• [EXERCISE REQUIREMENTS]: Only one stretch of the data below is needed. Output the lines from the one with "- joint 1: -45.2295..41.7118" up to and including the one with "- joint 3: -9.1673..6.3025", exactly as they stand.

━━━━━━

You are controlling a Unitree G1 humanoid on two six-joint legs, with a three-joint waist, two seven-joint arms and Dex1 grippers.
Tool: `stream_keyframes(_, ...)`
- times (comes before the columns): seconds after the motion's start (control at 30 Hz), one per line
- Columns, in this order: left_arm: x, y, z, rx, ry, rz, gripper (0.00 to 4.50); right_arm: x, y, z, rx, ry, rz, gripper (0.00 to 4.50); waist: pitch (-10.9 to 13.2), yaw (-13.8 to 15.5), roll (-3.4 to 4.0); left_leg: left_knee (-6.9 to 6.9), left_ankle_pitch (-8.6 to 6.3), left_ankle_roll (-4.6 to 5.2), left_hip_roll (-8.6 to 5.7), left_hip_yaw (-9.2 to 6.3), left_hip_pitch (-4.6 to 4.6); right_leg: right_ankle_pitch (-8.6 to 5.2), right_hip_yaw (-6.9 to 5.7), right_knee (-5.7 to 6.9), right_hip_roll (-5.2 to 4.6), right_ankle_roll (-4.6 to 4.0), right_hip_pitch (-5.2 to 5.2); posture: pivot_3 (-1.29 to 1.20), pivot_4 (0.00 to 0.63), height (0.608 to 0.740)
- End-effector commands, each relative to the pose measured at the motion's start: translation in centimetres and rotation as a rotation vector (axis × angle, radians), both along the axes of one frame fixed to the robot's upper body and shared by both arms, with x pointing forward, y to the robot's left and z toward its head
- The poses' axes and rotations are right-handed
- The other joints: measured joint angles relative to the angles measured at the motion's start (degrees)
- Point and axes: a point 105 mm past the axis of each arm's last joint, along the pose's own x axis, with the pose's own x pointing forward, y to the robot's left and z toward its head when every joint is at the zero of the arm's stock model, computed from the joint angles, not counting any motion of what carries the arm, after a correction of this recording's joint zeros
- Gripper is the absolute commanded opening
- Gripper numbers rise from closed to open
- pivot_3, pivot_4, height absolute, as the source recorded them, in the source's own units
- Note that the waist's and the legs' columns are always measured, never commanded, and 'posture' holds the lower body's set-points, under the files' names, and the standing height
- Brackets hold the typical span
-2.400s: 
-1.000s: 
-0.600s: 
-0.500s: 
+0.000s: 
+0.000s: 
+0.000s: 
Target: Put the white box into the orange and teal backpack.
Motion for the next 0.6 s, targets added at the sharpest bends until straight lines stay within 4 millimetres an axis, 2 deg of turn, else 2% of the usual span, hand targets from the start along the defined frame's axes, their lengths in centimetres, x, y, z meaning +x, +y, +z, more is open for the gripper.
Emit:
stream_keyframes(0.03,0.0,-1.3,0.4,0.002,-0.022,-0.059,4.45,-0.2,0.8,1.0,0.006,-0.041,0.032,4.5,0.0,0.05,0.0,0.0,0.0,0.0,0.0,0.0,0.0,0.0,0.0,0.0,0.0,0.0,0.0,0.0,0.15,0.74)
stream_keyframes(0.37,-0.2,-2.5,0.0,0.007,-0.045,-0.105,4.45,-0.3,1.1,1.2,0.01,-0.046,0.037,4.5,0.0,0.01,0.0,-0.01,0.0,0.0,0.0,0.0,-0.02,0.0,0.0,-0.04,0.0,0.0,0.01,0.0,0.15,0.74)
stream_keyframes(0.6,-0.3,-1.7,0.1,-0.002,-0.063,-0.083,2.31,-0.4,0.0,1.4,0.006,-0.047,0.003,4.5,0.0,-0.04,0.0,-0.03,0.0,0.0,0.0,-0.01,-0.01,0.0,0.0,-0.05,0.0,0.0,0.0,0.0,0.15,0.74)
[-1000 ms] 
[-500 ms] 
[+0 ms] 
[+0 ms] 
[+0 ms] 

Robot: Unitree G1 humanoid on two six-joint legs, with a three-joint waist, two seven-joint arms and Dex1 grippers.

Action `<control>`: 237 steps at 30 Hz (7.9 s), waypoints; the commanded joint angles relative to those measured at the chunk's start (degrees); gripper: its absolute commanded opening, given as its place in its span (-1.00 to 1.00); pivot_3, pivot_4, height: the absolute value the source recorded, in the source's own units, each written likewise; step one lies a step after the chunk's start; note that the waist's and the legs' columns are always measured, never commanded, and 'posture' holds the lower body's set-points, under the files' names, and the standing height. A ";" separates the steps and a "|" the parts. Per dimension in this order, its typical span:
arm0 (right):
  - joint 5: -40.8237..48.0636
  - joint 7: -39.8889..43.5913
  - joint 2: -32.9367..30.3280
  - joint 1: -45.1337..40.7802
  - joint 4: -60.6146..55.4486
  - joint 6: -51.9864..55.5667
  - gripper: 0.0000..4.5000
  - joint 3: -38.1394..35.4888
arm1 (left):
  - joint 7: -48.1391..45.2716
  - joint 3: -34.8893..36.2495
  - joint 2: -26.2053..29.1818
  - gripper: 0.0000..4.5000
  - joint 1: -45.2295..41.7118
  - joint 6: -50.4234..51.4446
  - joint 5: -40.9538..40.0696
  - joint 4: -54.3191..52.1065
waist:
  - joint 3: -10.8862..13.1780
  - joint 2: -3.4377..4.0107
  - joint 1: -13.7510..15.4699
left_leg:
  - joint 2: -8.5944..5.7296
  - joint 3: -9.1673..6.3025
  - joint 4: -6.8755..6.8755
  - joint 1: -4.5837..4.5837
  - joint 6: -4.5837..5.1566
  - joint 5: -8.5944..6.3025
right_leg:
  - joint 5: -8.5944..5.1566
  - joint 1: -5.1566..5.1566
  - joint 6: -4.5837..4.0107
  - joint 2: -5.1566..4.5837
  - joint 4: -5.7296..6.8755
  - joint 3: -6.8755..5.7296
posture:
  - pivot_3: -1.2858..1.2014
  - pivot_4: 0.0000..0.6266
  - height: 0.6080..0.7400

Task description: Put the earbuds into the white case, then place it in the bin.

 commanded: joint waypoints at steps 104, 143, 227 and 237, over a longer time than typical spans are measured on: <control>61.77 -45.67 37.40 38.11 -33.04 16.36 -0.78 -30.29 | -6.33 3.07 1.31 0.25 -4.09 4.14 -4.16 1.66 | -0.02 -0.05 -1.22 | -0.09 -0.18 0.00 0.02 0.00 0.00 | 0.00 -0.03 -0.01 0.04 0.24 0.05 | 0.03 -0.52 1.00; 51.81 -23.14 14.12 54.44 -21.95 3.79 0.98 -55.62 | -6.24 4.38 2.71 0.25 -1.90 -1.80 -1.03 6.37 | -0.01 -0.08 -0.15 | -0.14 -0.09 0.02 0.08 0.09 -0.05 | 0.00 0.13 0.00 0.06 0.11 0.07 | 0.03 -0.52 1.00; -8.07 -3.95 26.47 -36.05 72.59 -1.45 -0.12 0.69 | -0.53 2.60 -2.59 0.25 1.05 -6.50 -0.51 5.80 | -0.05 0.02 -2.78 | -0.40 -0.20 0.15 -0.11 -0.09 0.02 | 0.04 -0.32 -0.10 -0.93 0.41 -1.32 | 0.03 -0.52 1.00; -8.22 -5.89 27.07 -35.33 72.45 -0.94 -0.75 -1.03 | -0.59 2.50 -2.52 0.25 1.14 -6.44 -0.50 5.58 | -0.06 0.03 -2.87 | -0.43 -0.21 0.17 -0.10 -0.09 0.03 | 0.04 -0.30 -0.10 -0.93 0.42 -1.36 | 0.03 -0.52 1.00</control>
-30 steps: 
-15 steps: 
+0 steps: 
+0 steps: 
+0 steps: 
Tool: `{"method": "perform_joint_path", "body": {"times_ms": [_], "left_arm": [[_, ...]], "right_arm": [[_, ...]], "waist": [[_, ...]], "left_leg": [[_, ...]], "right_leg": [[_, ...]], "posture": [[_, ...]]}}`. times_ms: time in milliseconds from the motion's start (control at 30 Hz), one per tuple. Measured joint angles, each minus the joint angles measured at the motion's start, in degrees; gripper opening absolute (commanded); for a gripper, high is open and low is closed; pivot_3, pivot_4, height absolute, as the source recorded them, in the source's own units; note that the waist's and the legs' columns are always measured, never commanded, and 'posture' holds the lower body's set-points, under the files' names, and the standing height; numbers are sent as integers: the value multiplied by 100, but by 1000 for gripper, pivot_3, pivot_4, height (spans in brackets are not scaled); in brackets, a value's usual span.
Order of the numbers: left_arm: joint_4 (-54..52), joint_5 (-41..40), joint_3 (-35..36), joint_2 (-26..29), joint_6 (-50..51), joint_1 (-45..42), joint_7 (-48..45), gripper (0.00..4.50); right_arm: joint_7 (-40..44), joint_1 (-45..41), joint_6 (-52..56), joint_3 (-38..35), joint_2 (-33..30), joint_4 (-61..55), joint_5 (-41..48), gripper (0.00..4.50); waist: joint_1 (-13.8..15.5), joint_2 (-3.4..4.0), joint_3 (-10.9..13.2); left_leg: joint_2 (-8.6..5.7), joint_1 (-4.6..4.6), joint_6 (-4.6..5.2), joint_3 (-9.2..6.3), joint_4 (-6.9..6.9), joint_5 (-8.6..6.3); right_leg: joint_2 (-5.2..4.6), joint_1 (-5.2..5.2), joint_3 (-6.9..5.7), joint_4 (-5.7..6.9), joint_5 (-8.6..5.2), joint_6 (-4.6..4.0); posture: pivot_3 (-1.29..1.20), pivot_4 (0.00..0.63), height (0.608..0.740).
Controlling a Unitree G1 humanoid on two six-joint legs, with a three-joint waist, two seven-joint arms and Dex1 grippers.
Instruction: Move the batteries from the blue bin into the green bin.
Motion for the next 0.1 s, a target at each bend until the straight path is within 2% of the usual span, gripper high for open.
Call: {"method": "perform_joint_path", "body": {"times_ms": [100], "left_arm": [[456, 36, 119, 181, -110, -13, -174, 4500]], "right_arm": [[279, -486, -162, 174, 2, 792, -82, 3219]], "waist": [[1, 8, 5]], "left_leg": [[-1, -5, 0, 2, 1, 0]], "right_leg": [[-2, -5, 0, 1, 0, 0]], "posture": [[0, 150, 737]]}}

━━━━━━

• [TASK ANSWER]:
  - joint 1: -45.2295..41.7118
  - joint 6: -50.4234..51.4446
  - joint 5: -40.9538..40.0696
  - joint 4: -54.3191..52.1065
waist:
  - joint 3: -10.8862..13.1780
  - joint 2: -3.4377..4.0107
  - joint 1: -13.7510..15.4699
left_leg:
  - joint 2: -8.5944..5.7296
  - joint 3: -9.1673..6.3025

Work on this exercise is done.